III Pistas II Obstáculos is a follies composition – like the ones in Bernard Tschumi’s park at Paris. It is a contemporary fantasy. Drawing this piece to this place – in situ – implied, by the artist and the Edge Arts team, a daring appropriation of the context. By making the challenge of daydreaming as
unavoidable, the possible as urgent, it shows us how only one day of our daily life crossed by art makes us more humans. As a situation which interrupts daily flows in a playful way, settled in a record of elegant irony, this is a piece that, precisely in order to its own message to be passed, dispenses any descriptive memory. Its optimism is genuine, its strength is concrete.
My apologies, but I am going for another ride.

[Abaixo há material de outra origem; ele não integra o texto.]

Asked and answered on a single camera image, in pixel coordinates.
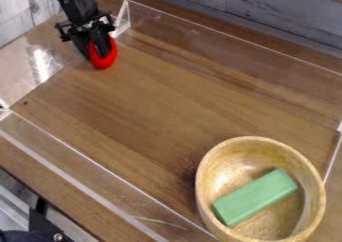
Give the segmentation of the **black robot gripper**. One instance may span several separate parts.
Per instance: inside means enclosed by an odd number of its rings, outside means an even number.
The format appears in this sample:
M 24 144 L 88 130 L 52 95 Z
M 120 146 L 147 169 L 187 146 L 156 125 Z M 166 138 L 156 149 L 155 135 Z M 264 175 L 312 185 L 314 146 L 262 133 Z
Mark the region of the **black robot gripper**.
M 67 16 L 67 20 L 56 24 L 60 39 L 72 41 L 85 59 L 89 55 L 105 58 L 112 50 L 107 32 L 115 30 L 111 14 L 99 9 L 96 0 L 57 0 L 57 2 Z

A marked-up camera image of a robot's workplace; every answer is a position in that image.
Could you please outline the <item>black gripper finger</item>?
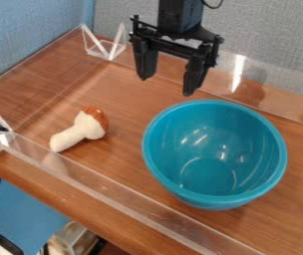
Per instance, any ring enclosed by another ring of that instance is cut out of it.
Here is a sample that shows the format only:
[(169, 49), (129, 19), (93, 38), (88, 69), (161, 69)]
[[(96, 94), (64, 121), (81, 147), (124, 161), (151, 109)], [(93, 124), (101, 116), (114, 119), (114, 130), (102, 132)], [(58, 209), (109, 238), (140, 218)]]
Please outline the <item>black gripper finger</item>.
[(209, 66), (200, 57), (192, 57), (183, 74), (183, 94), (188, 97), (200, 88)]
[(149, 46), (149, 41), (145, 39), (133, 40), (133, 52), (136, 69), (140, 79), (148, 79), (156, 71), (157, 50)]

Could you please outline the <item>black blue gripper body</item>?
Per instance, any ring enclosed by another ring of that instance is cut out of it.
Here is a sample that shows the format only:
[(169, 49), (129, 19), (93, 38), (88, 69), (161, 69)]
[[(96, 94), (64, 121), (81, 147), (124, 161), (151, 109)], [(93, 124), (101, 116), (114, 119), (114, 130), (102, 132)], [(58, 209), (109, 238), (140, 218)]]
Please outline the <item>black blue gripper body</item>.
[(152, 25), (134, 14), (130, 42), (145, 39), (159, 52), (189, 59), (197, 55), (209, 67), (216, 65), (219, 45), (223, 38), (201, 27), (203, 8), (216, 9), (204, 0), (159, 0), (156, 24)]

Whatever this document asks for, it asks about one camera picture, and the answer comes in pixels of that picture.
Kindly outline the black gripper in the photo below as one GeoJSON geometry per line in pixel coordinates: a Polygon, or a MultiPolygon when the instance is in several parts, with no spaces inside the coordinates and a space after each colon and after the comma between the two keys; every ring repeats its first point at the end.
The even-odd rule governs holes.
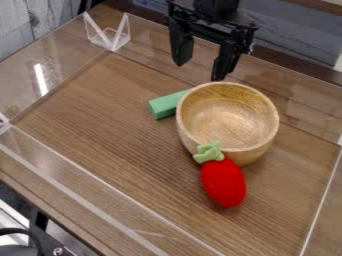
{"type": "Polygon", "coordinates": [[[193,36],[220,44],[210,80],[221,81],[240,54],[252,47],[256,23],[239,10],[240,0],[166,0],[172,60],[177,66],[192,58],[193,36]]]}

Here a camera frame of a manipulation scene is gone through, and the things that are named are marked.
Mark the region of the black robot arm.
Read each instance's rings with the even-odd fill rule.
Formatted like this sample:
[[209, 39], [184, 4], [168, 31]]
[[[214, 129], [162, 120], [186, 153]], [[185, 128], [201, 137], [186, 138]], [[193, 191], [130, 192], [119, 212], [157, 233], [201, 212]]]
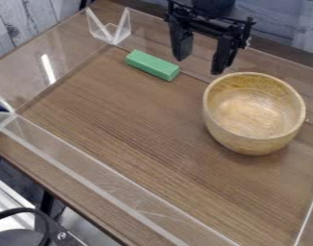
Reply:
[[169, 23], [173, 56], [182, 62], [193, 54], [194, 33], [217, 39], [210, 73], [220, 75], [233, 65], [240, 49], [249, 45], [254, 17], [229, 17], [236, 0], [168, 0], [165, 21]]

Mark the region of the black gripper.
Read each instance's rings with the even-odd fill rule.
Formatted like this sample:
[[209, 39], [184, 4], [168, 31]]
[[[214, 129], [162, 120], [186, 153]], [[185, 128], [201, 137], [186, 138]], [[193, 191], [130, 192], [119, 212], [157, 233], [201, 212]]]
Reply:
[[249, 45], [256, 25], [252, 15], [230, 17], [236, 0], [168, 0], [173, 55], [182, 62], [193, 52], [194, 33], [218, 39], [212, 74], [220, 75], [233, 64], [237, 49]]

Nevertheless, let me point out one more thing. In this new kind of aesthetic experiences of which the Global City and its flows are inspiration, theme and playing field, we fundamentally witness a recoding of the everyday life experience. Then, we realize for a fraction of a second that we will never be robots.
Mário Caeiro
Lisbon, 5th March 2018
Translated from the Portuguese by Sara Pereira
Sim, é consigo que estou a falar. O jogo consiste em entrar nesta corrida de obstáculos. As três confortáveis pistas à sua frente e as duas esculturas que as interrompem interpelam-nos e ao ritmo imparável da nossa performance como seres sociais. Se calhar redesenham-nos.

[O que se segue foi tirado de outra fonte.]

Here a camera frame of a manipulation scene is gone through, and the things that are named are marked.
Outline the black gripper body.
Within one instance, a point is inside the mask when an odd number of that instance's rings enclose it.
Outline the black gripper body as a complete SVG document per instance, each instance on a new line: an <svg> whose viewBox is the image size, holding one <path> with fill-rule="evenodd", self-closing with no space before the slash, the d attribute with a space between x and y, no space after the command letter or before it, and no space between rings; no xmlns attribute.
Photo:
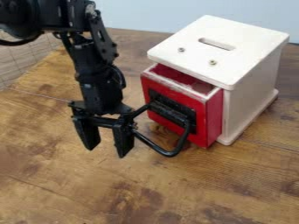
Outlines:
<svg viewBox="0 0 299 224"><path fill-rule="evenodd" d="M128 114L132 109L123 101L121 84L80 84L83 101L73 101L72 121L76 131L91 131L92 122L89 118L105 114Z"/></svg>

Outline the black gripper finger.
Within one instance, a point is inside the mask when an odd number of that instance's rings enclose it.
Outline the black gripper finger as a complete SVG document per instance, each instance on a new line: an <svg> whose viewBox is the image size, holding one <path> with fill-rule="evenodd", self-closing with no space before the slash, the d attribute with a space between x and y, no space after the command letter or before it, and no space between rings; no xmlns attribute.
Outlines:
<svg viewBox="0 0 299 224"><path fill-rule="evenodd" d="M77 116L72 117L72 122L84 147L92 151L100 143L99 127L87 118Z"/></svg>
<svg viewBox="0 0 299 224"><path fill-rule="evenodd" d="M116 153L123 158L135 147L135 135L129 126L115 124L112 128Z"/></svg>

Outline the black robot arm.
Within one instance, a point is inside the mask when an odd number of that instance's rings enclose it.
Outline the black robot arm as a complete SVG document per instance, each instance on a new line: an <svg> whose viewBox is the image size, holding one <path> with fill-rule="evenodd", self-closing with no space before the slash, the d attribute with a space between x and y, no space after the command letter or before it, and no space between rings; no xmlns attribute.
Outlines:
<svg viewBox="0 0 299 224"><path fill-rule="evenodd" d="M52 33L65 47L75 66L81 101L69 103L72 121L88 150L100 143L99 129L112 129L116 152L124 157L135 147L132 108L123 103L124 75L113 64L117 44L108 36L100 11L92 0L0 0L0 29L20 46Z"/></svg>

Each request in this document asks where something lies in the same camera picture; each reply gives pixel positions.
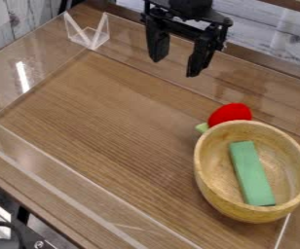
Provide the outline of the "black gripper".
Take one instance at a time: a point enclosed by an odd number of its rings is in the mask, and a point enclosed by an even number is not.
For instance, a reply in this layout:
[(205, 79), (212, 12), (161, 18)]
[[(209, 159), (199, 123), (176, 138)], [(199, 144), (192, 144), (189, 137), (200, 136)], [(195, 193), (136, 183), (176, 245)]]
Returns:
[[(233, 20), (213, 8), (213, 0), (144, 0), (141, 20), (146, 22), (149, 56), (160, 62), (171, 51), (171, 34), (197, 37), (188, 59), (187, 76), (197, 77), (209, 67), (216, 51), (225, 46)], [(189, 26), (188, 21), (207, 22), (207, 29)]]

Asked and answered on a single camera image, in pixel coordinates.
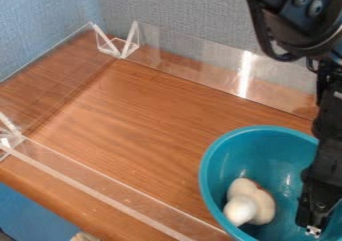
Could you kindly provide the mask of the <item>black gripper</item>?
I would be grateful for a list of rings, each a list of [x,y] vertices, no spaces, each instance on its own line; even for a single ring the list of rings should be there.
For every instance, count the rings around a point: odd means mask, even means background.
[[[318,238],[337,206],[342,203],[342,140],[322,139],[314,160],[301,173],[302,192],[296,224]]]

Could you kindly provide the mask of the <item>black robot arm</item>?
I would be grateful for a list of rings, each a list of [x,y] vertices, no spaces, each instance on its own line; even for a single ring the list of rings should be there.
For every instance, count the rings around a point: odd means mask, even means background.
[[[317,75],[318,139],[301,173],[296,223],[314,236],[342,205],[342,0],[246,0],[264,53],[280,62],[306,60]]]

Na obra de Thierry Ferreira, a linguagem da escultura deixa-se contaminar pelos mecanismos da arquitectura, pelas inevitabilidades dos sítios, pelos discursos da sinalética e a retórica da imagem. É uma escultura que funciona como um desenho no espaço, comunicando a sua presença de forma assertiva, mas ao mesmo tempo aérea, atmosférica. Atravessamo-la como a uma ideia em aberto. Como a um conceito em que participamos fisicamente, precisamente porque se nos afigura habitável.
No palco criado no Espaço das Amoreiras para a relação informal com cada transeunte-espectador, acabamos todos – desde que disponíveis para o encontro – a correr imaginariamente ao longo destas linhas e a saltar por cima destes obstáculos. Não se trata de um trabalho propriamente ‘relacional’. Limita-se a definir uma intencionalidade que seduz o espectador a atravessar o visível para compreender o invisível. É o imaginar que então se torna protagonista, acção despoletada por sinais inequívocos que, paradoxalmente, resgatam o imponderável de cada projecção individual.

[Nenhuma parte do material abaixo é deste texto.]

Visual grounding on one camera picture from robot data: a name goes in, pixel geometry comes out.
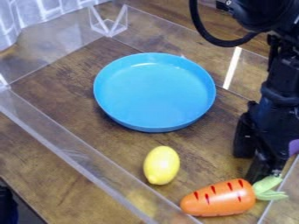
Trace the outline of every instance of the toy lemon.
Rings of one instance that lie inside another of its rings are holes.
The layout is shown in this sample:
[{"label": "toy lemon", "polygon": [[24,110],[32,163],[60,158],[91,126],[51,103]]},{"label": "toy lemon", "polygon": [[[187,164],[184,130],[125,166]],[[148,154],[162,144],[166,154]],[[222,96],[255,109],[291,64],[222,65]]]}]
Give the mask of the toy lemon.
[{"label": "toy lemon", "polygon": [[154,148],[144,159],[144,176],[154,185],[168,184],[180,169],[180,158],[168,146]]}]

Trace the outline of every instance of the plastic plate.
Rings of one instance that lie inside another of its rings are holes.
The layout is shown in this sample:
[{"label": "plastic plate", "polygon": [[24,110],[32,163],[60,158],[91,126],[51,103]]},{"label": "plastic plate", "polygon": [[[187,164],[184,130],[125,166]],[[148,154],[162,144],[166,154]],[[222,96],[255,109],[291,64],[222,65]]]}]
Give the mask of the plastic plate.
[{"label": "plastic plate", "polygon": [[167,132],[192,124],[210,109],[216,88],[206,70],[167,53],[112,61],[93,83],[99,106],[132,130]]}]

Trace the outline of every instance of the toy carrot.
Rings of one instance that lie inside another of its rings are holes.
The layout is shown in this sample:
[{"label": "toy carrot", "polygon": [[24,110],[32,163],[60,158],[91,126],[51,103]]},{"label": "toy carrot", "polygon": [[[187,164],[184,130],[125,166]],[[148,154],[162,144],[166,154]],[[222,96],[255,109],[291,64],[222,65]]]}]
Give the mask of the toy carrot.
[{"label": "toy carrot", "polygon": [[251,185],[243,178],[203,187],[182,199],[182,210],[194,216],[224,216],[244,213],[259,200],[287,198],[284,192],[270,190],[282,182],[268,176]]}]

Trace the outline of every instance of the wooden table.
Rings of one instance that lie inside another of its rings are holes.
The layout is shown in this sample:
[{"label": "wooden table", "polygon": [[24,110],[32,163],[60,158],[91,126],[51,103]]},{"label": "wooden table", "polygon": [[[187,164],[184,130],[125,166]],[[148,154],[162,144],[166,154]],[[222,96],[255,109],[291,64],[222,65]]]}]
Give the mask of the wooden table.
[{"label": "wooden table", "polygon": [[[192,28],[186,1],[128,2]],[[202,13],[211,32],[220,38],[243,35],[228,16],[208,8]],[[267,55],[263,35],[244,47]],[[231,142],[247,100],[218,87],[210,112],[187,129],[166,134],[124,129],[99,109],[92,82],[108,62],[132,53],[137,50],[101,38],[13,83],[12,90],[144,182],[142,163],[147,152],[162,144],[174,147],[182,158],[178,178],[170,185],[152,188],[178,204],[182,196],[199,186],[244,176],[250,161],[231,156]],[[0,176],[48,223],[143,223],[4,115],[0,130]],[[258,202],[242,215],[200,220],[256,223],[266,205]]]}]

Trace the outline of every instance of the black cable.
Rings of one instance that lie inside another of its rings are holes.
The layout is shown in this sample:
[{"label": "black cable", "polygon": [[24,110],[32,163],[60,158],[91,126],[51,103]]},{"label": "black cable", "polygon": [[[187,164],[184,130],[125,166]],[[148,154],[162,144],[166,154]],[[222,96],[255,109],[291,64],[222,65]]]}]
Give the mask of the black cable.
[{"label": "black cable", "polygon": [[190,0],[191,20],[195,25],[195,28],[198,32],[200,33],[200,35],[203,36],[203,38],[208,42],[211,42],[215,46],[222,46],[222,47],[240,46],[246,44],[258,35],[258,33],[250,32],[243,38],[234,39],[234,40],[223,40],[223,39],[215,38],[204,28],[198,7],[199,7],[198,0]]}]

Dito isto, qualquer obra de Thierry Ferreira é sempre um brincar com a escala. Na respiração do aumentar e do reduzir, cada obra, resultado final de apuradas maquetes preparatórias, segura uma cor, transita através de uma articulação, assenta num peso. O criador revela-se dotado daquela força infinita das recombinações que torna tudo novo, até a mais familiar das estruturas escultóricas. As formas que lhe vão surgindo na mente são assim experimentalmente materializadas nas diferentes oportunidades para se tornarem públicas, num processo caracterizado pela constante procura das escalas e dos materiais adequados à sua fruição por um público lato.
III Pistas II Obstáculos é uma composição de follies – como as do parque de Bernard Tschumi em Paris. É uma fantasia contemporânea. Desenhar esta peça para aqui – in situ – implicou, da parte do artista e da equipa da Edge Arts, uma ousada apropriação do contexto. Tornando incontornável o desafio do devaneio, inadiável o possível, demonstra como apenas um dia-a-dia atravessado pela arte nos torna humanos integrais. Enquanto situação que interrompe os fluxos diários de forma lúdica, num registo de elegante ironia, esta é uma peça que, precisamente para que a sua mensagem passe, dispensa quaisquer memórias descritivas. O seu optimismo é genuíno, a sua força concreta.
Desculpem, vou dar mais uma voltinha.
Mas só mais uma coisa. Neste novo tipo de experiências estéticas de que a Cidade Global e seus fluxos é inspiração, tema e terreno de jogo, o que testemunhamos é fundamentalmente uma recodificação da experiência quotidiana. E aí, percebemos por uma fracção de segundo que jamais seremos robots.